Thursday, October 21, 2010

Only Connect

It was a Wednesday morning in early September. Callum, my elder son, was already back in school. Tobey, the younger, had another week off. We had stopped to visit a friend of his, and at 10 a.m., I found myself at a new dog park in Oakland supervising my dog and two children as they played in mud. I was getting my bearings when the phone rang. It was C's number.

I broke out into a cold sweat. I wasn't sure if it was C, her husband, a friend, or a pastor. I was certain that the message couldn't be good, though, and didn't have the strength to handle it without backup. I didn't want to break down in front of Tobey and his friend. I figured C had to be calling in response to the message I'd sent to M two days previously. I let the call go to voicemail and then immediately rang my beloved friend N, and texted my great adoptee friend Linda for advice. I knew I couldn't listen to the message. I saw it there on my phone, blinking and mocking me. Resourceful N came up with a plan, because I was paralyzed.
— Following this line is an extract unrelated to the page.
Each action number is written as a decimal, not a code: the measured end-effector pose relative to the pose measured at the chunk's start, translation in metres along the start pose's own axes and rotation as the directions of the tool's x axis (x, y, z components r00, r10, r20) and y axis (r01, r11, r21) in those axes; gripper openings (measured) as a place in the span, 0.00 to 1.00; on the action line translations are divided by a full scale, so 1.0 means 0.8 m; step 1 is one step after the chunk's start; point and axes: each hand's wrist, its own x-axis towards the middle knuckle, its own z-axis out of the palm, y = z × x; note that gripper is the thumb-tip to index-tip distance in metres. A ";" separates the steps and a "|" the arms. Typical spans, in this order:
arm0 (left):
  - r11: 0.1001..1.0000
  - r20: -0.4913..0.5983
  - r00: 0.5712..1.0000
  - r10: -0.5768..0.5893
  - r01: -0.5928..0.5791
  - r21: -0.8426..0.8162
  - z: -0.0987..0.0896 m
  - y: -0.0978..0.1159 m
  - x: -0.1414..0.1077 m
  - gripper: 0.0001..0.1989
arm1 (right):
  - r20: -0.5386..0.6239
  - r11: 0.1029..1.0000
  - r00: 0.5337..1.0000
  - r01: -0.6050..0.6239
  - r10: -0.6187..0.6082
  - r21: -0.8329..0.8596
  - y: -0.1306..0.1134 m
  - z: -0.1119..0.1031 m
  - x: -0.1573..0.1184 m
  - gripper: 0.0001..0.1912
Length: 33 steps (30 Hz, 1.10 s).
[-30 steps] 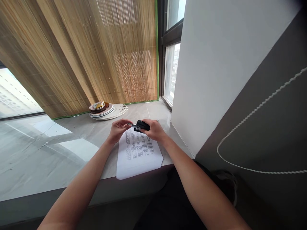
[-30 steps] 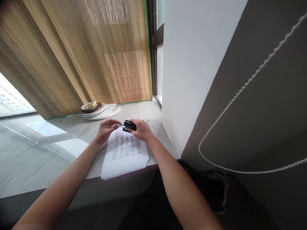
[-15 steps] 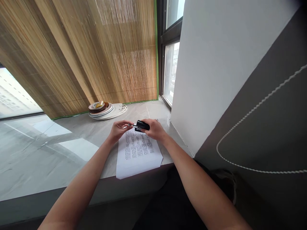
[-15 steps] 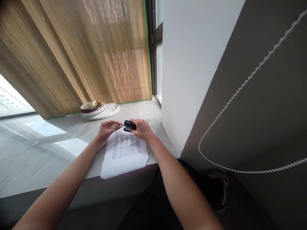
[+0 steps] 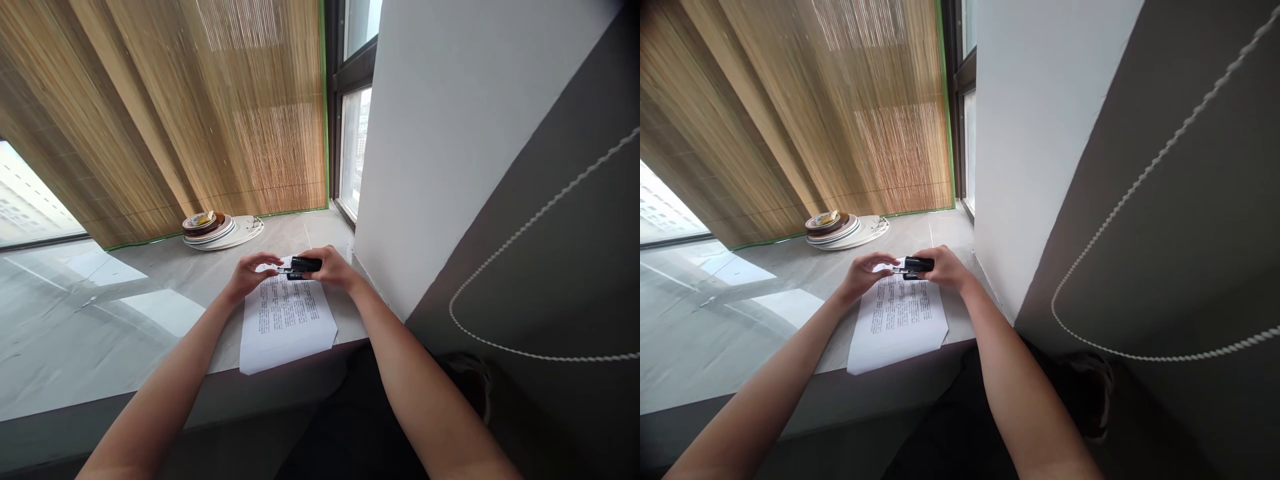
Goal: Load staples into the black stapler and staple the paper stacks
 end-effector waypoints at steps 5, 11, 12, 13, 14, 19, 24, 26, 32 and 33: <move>0.999 0.023 1.000 -0.012 0.013 -0.037 0.012 -0.003 0.001 0.19 | 0.083 0.991 0.996 0.040 -0.030 -0.125 -0.023 0.016 0.004 0.23; 0.998 0.086 0.996 0.012 -0.017 0.056 0.011 0.001 0.001 0.20 | 0.125 0.969 0.991 0.066 -0.037 -0.237 -0.036 0.023 0.004 0.22; 0.996 0.040 0.999 0.017 -0.021 0.089 0.014 0.002 0.003 0.19 | 0.102 0.974 0.995 0.040 -0.018 -0.224 -0.034 0.018 0.004 0.21; 0.992 -0.026 0.999 0.020 -0.016 0.126 0.017 0.002 0.004 0.17 | 0.052 0.978 0.999 0.002 0.009 -0.210 -0.030 0.011 0.003 0.20; 0.986 -0.087 0.996 0.020 -0.006 0.165 0.022 0.002 0.006 0.14 | -0.027 0.977 0.999 -0.050 0.045 -0.206 -0.025 0.003 0.001 0.19; 0.946 -0.007 0.998 -0.062 0.061 0.319 0.042 -0.017 0.007 0.23 | -0.461 0.823 0.850 -0.442 0.256 -0.358 0.008 -0.040 -0.007 0.18; 0.913 0.140 0.980 -0.145 0.078 0.401 0.037 -0.032 -0.001 0.24 | -0.357 0.753 0.863 -0.493 0.358 -0.436 0.025 -0.039 -0.012 0.23; 0.905 0.175 0.978 -0.112 0.028 0.425 0.035 -0.028 -0.003 0.24 | -0.287 0.774 0.883 -0.464 0.370 -0.430 0.027 -0.031 -0.011 0.23; 0.794 0.323 0.942 -0.096 -0.123 0.596 0.039 -0.003 -0.005 0.28 | -0.217 0.830 0.900 -0.434 0.379 -0.352 0.030 -0.018 -0.005 0.22; 0.765 0.351 0.928 -0.120 -0.139 0.629 0.039 0.002 -0.005 0.29 | -0.219 0.826 0.902 -0.430 0.373 -0.365 0.031 -0.017 -0.004 0.23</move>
She told me to come to her house at 2 p.m.; she would listen to the message, relay its contents to me, and then hold my hand as I listened to it.

The minutes ticked slowly by. I made my way to N's house. I gave her my phone and went to hide in the bathroom with my hands over my ears. I knew the message would cut me to the core and touch my deepest wounds. N listened thoughtfully and came to get me. She told me that in her estimation, it wasn't a bad message. She felt that C sounded frustrated, but not angry. I couldn't imagine that to be so. I returned to the bathroom so that N could play the message for Mark. It was brutal to know that my phone had captured the voice of the woman who gave birth to me, the same woman who cursed my very existence. It's quite a terrible thing to be hated by your own flesh and blood, for nothing you've done except be born.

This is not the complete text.